L’attore e regista Carlo Cecchi si dimostra ancora una volta un grande interprete di Pirandello, allestendo nel centocinquantesimo anniversario della nascita del grande autore una “traduzione” di “Enrico IV dal sapore squisitamente attuale.
Tradurre nel tempo
Cecchi “traduce” il codice dell’Enrico IV di Pirandello perché risulti più facilmente digeribile per un’audience dell’epoca del post-moderno. La rivisitazione di Cecchi è una versione della pièce molto interessante: l’originale è infatti del tutto visibile, ma toccato da idee che illuminano il testo di una luce nuova.
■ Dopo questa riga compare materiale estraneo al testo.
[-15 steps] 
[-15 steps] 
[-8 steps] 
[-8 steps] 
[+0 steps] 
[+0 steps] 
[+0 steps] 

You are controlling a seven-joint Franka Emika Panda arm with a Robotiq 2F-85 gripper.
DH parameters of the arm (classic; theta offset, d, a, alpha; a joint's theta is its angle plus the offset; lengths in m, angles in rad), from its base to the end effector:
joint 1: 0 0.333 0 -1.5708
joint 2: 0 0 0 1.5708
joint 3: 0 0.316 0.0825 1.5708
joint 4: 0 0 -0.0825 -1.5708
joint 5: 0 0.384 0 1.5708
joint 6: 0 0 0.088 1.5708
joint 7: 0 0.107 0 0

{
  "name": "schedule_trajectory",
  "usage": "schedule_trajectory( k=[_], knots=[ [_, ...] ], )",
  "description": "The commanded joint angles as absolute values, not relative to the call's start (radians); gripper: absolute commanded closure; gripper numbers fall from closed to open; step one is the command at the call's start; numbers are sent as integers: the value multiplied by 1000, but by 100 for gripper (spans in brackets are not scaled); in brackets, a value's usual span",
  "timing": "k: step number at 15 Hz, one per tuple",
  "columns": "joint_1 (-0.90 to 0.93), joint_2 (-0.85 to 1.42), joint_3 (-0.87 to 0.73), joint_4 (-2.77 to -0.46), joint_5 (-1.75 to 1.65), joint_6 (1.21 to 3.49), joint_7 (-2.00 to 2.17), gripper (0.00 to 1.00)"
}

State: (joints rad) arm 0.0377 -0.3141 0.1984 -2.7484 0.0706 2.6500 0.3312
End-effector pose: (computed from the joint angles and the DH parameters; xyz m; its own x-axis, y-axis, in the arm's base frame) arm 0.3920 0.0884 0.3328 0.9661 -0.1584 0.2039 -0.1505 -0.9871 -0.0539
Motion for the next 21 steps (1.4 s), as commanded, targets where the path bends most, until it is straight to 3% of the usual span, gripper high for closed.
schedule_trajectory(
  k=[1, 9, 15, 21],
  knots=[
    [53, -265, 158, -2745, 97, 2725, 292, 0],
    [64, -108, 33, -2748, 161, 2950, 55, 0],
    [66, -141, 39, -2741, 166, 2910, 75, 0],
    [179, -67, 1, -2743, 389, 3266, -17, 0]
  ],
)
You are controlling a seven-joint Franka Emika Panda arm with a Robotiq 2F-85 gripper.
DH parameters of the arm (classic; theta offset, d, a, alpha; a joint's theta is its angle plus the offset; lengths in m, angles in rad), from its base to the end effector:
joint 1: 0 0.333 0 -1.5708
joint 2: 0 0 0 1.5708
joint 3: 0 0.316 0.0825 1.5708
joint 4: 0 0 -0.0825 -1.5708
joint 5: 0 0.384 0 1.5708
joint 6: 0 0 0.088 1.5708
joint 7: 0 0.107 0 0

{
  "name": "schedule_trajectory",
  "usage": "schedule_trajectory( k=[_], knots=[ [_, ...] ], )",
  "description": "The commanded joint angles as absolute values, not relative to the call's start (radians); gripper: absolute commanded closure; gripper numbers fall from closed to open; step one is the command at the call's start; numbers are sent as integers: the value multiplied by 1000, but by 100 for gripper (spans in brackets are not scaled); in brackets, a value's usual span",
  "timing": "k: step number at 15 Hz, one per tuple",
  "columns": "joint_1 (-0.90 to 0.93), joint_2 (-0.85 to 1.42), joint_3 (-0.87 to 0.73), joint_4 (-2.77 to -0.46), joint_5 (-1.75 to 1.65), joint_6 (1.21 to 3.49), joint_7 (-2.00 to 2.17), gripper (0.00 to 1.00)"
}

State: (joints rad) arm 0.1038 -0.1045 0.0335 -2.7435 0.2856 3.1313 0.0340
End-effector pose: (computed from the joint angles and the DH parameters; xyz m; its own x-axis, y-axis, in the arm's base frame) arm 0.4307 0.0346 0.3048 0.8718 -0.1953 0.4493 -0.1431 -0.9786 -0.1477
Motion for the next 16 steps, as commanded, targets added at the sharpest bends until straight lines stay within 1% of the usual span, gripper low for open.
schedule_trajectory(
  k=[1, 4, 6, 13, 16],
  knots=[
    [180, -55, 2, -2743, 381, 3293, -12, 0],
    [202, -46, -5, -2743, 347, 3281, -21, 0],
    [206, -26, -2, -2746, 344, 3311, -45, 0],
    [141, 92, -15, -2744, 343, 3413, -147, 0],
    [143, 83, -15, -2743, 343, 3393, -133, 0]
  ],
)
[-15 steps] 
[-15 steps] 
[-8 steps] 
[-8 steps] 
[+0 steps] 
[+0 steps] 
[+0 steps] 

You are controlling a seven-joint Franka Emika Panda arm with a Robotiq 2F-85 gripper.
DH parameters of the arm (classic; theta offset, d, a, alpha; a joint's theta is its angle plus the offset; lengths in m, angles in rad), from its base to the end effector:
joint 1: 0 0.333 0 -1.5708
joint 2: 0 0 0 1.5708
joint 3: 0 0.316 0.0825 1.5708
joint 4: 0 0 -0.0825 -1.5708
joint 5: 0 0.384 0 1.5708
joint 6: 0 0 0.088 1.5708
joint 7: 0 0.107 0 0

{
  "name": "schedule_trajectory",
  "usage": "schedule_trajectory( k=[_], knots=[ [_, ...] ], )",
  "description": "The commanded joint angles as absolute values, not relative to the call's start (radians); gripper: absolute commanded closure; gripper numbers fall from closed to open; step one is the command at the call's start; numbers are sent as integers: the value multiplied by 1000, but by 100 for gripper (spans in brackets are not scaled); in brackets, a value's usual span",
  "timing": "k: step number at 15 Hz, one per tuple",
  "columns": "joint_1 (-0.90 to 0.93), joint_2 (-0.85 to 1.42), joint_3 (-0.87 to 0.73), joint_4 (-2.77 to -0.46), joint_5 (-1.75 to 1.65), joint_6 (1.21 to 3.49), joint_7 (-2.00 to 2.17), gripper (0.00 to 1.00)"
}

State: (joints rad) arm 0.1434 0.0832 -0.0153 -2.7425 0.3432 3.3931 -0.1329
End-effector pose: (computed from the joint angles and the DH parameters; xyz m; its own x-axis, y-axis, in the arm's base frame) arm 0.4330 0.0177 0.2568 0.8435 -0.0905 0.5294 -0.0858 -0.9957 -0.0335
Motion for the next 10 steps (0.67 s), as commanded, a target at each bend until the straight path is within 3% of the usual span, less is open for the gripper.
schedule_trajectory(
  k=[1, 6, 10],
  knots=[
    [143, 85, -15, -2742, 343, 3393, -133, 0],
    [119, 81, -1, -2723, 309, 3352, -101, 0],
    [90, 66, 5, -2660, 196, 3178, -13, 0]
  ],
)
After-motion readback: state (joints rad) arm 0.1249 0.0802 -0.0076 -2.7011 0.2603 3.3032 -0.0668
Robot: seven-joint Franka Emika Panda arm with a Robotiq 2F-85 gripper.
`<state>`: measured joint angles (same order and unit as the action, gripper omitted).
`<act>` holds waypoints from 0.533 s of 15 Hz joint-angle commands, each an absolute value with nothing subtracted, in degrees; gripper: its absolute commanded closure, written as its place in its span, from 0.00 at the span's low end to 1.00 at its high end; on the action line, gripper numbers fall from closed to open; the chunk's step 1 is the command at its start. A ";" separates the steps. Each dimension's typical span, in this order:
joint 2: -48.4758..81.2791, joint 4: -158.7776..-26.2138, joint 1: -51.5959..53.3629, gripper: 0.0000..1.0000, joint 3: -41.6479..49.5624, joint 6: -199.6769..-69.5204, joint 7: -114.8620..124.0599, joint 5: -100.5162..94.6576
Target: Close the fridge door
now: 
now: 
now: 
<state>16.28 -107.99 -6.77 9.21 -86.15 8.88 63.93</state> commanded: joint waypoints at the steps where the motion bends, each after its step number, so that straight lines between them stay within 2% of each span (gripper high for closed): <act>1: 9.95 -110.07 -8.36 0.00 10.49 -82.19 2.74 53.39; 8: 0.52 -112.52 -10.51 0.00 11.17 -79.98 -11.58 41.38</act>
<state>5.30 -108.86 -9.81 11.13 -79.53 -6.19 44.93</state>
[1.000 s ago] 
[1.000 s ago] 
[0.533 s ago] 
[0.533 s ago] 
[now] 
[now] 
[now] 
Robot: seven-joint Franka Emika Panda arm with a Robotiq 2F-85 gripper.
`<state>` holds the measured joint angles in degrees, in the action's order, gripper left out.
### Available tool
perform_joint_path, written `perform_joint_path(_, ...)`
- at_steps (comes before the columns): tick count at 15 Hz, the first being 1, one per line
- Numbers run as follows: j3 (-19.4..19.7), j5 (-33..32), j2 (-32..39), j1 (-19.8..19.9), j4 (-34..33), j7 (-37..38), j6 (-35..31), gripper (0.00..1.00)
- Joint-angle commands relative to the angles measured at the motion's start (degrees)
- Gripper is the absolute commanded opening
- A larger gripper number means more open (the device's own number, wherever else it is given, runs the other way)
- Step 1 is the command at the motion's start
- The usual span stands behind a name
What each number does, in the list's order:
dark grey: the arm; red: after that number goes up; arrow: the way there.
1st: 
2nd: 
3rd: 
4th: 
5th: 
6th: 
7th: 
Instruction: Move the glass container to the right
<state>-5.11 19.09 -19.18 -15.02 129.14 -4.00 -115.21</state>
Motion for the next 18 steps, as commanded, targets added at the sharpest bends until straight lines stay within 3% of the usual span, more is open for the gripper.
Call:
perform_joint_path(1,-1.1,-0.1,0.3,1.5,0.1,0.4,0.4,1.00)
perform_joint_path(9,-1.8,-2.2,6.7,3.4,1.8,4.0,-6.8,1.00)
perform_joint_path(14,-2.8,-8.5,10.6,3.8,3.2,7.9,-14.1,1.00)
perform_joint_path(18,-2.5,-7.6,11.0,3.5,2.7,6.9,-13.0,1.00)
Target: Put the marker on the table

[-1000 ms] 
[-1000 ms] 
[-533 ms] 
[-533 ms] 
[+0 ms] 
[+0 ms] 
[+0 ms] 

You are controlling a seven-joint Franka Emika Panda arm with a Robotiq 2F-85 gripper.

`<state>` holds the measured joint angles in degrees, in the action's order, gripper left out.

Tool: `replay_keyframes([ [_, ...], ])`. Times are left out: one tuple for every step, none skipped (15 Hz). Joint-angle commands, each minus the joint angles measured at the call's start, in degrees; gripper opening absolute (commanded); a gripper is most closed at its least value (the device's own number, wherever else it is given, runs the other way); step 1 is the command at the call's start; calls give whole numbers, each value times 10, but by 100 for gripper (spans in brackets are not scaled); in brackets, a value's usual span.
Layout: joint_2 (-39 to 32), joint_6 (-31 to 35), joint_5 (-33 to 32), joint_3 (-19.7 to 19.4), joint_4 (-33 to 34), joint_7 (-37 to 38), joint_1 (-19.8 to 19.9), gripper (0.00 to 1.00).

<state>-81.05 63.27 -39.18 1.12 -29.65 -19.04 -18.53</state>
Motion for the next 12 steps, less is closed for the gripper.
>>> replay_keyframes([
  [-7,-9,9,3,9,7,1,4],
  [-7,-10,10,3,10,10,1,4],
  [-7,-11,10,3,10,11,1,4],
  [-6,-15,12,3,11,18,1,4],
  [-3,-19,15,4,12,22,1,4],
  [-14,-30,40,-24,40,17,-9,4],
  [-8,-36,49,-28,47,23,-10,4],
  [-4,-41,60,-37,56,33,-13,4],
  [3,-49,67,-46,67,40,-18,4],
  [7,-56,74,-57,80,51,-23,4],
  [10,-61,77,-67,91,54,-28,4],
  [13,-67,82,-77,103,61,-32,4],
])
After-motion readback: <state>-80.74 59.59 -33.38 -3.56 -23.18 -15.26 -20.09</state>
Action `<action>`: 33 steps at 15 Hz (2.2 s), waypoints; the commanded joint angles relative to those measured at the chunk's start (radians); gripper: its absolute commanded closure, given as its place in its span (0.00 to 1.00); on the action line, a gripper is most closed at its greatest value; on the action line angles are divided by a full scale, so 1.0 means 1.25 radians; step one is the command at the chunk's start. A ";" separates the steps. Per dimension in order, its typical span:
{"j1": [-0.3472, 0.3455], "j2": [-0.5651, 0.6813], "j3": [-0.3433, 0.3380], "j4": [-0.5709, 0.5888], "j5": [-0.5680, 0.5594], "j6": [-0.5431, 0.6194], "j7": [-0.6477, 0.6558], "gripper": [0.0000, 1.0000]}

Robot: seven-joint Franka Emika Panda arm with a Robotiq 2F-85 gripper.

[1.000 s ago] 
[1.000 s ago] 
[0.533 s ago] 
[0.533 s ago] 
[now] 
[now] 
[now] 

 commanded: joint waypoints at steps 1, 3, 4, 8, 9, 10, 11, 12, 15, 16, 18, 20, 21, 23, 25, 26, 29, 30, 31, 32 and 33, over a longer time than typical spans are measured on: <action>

Il risultato è uno spettacolo carico del contenuto pirandelliano che viene come trasmesso sulla frequenza contemporanea.Lo scarto temporale tra l’epoca di Pirandello e la nostra è particolarmente messo a fuoco nel confronto tra due diversi stili di recitazione: quello delle guardie e quello di tutti gli altri personaggi. I primi sono gli ambasciatori di ciò che è stato insegnato negli ultimi anni nelle accademie teatrali italiane; gli altri tornano al modello attoriale dei primi decenni del Novecento.
Quanto Pirandello rimane?
È un’impresa ardua mettere in scena un autore così conosciuto senza essere accusati di aver “tradito” l’originale. Carlo Cecchi sceglie di proposito di attuare tagli e modifiche, di fatto dando vita a una personale rilettura dell’opera. Bisogna però constatare che tutto ciò viene realizzato nel rispetto della poetica pirandelliana; ad esempio nell’aggiunta di un piano metateatrale, idea mutuata da opere come Questa sera si recita a soggetto, o Sei personaggi in cerca d’autore.La libertà più grossa che il regista si prende sul testo originale è forse la spiegazione della pazzia del protagonista: un amore maniacale per il teatro sostituisce la soluzione del trauma cranico voluta da Pirandello; attore perché non c’è soluzione al male della vita vera: verità pirandelliana o autobiografica?